Assignment =
Extract every line of the material that holds the string "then".

:::::

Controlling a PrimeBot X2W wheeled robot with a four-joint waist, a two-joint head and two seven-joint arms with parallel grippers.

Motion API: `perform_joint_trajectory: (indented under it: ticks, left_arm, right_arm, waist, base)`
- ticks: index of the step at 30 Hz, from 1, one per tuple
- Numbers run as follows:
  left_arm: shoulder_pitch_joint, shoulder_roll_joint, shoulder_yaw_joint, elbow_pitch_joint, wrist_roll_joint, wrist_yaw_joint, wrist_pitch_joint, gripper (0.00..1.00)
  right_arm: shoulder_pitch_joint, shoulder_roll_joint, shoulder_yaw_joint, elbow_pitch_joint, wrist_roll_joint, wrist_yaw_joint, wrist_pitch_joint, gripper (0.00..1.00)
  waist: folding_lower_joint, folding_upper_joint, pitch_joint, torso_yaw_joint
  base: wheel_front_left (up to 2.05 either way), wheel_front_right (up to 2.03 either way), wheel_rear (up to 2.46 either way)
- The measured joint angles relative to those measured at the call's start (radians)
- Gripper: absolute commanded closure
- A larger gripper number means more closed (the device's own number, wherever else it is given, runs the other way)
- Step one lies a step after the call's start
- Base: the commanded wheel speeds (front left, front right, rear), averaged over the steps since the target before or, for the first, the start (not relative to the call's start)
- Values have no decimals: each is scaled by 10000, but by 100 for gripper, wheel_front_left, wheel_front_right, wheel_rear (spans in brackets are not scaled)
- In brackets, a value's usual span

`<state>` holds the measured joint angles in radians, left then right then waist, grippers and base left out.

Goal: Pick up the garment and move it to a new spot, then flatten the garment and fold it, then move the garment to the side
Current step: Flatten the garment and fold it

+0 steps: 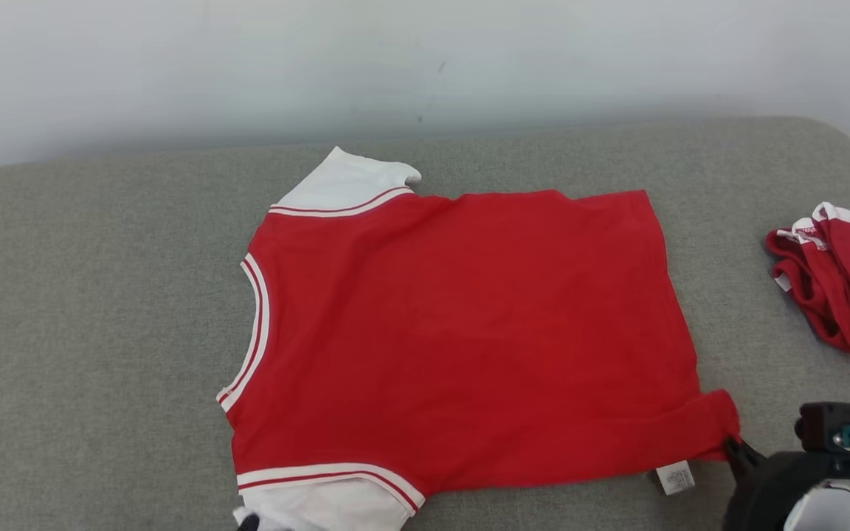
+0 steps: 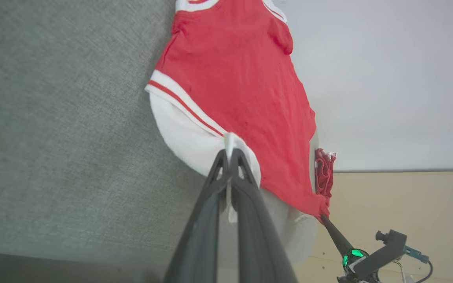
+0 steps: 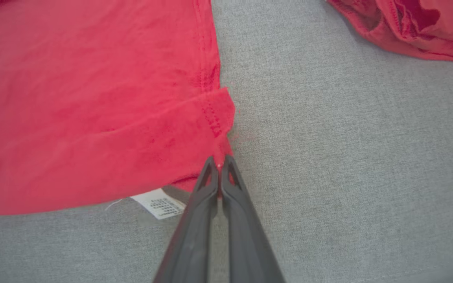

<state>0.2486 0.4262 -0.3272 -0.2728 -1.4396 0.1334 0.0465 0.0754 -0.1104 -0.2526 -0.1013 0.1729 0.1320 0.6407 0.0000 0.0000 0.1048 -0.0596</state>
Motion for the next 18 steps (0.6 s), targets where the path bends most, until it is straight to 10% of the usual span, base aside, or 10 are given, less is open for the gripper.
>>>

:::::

Exercise solution =
`<state>` holds the measured joint angles in radians, left then right then waist, grippers and base left out.
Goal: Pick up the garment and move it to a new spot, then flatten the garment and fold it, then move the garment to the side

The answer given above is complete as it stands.